Cette soirée au théâtre m’a ravi. Tu as été formidable ; les autres ne t’arrivent pas à la cheville. Tu dois impérativement me rejoindre à Paris. C’est là que ton art pourra s’exprimer sans contrainte. Tu gâches ton talent avec cette petite troupe de province. J’en ai discuté avec Jules Briare, le metteur en scène dont je t’ai parlé. Il est tout prêt à t’accueillir. Bien sûr, tu commencerais par de petits rôles mais avec un peu de travail, je suis sûr que les plus grandes salles te sont promises.

Je me languis de toi, mon aimée.

Victor

Je n’en crois pas mes yeux. Ma mère, au théâtre ? Comment cette femme grise et éteinte a-t-elle pu un jour être comédienne. La lettre est datée de juillet 1970.

Mon cœur s’emballe. Je n’ai jamais su qui était mon père. Elle a toujours refusé de me dire quoi que ce soit à ce sujet.
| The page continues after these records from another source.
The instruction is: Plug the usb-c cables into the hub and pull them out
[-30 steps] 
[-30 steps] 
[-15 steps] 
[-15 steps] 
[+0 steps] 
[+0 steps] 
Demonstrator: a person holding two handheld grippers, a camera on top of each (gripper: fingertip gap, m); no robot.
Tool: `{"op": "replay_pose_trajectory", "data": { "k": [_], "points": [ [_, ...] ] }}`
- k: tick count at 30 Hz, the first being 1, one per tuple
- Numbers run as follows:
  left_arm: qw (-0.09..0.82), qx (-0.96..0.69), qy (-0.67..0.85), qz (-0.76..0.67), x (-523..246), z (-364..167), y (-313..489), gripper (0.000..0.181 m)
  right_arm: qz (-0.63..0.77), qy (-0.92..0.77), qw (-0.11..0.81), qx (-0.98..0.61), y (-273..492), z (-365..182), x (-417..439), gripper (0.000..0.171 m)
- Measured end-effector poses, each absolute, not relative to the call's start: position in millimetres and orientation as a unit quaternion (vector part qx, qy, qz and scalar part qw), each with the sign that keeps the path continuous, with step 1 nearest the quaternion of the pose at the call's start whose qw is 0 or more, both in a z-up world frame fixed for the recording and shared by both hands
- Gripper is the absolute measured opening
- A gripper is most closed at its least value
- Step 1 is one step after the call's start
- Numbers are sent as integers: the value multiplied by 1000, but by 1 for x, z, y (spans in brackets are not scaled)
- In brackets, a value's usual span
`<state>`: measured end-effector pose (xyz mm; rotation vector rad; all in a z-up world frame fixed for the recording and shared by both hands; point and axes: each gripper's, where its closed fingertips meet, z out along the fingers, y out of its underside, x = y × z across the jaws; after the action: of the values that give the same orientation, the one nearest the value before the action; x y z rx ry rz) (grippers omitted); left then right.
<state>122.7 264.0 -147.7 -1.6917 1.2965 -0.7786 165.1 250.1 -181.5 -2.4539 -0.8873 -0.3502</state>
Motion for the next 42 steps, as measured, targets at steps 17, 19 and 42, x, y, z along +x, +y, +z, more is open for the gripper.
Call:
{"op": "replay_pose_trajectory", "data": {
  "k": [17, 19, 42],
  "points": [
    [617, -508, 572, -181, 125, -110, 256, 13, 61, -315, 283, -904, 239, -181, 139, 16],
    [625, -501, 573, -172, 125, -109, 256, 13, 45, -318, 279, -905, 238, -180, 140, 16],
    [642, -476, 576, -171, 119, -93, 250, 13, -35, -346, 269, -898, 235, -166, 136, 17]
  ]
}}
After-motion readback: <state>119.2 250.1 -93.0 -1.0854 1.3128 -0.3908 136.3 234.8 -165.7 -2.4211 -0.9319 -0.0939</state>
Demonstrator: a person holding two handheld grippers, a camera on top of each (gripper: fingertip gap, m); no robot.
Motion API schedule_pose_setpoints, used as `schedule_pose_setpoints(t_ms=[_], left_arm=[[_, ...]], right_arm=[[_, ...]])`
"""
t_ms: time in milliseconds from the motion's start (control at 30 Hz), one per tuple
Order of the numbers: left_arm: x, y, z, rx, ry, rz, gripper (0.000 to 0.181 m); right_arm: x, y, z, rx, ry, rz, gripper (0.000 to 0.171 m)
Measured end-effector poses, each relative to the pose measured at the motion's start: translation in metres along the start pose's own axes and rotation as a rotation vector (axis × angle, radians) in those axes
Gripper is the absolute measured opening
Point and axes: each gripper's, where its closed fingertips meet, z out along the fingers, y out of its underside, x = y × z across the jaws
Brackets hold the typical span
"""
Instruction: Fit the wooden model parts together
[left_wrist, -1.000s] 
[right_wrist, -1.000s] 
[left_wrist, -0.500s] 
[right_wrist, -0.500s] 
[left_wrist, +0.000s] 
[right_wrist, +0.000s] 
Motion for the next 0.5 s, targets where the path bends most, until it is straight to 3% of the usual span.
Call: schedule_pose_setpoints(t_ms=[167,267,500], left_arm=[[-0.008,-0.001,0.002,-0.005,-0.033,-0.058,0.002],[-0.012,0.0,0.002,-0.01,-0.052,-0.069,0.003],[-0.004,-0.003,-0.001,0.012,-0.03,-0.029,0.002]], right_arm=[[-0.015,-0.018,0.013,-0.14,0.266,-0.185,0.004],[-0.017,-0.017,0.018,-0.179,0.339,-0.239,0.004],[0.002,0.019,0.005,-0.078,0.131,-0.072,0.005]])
Petite j’insistais mais ça la mettait dans de tels états que j’ai assez rapidement arrêté de demander.

Serait-il possible que mon père soit l’un de ces deux hommes ? Les dates collent. Je fourrage de plus belle dans les lettres, j’en choisis une autre : même période, écriture différente. C’est encore une lettre d’amour : sans doute un ouvrier, il s’appelle Blaise. La lettre a été postée dans le Berry. Des fautes et des ratures partout, un dessin maladroit. Il vante sa longue et libre chevelure alors que je l’ai toujours connue les cheveux très courts.

Je ne peux plus m’arrêter de lire maintenant. J’entends vaguement Jean qui s’active dans les étages inférieurs. Il n’y a que trois écritures différentes : Pierre, Victor et Blaise. Je fais trois tas. Je les classe par date : il n’y a aucun doute, mon père est l’un des trois.

Je recommence à lire mais dans l’ordre cette fois. Qui est donc cette jeune femme ? Elle ne ressemble en rien à la mère que j’ai subie. Au fil des lettres, je la découvre libre et enjouée, pleine d’espoirs pour l’avenir, ambitieuse et amoureuse. Comment se peut-il que ma mère ait pu inspirer autant de passion ? Je ne lui ai jamais connu d’amant.

Plus je lis, plus je pleure parce que je commence à comprendre ; c’est ma naissance qui a stoppé ce bel élan de vie. C’est ma naissance qui a transformé cette jolie fille en vieille femme dure et sèche. C’est cette charge, ce bébé non désiré qui l’a obligée à enfouir ses rêves dans cette grosse boite en fer.

Jean s’est précipité en haut parce que j’hurle. J’hurle et je pleure. Je me roule par terre au milieu de toutes ces lettres. J’hurle parce que je me fous de ce père inconnu. J’hurle parce que, 50 ans après, je viens enfin de rencontrer ma mère.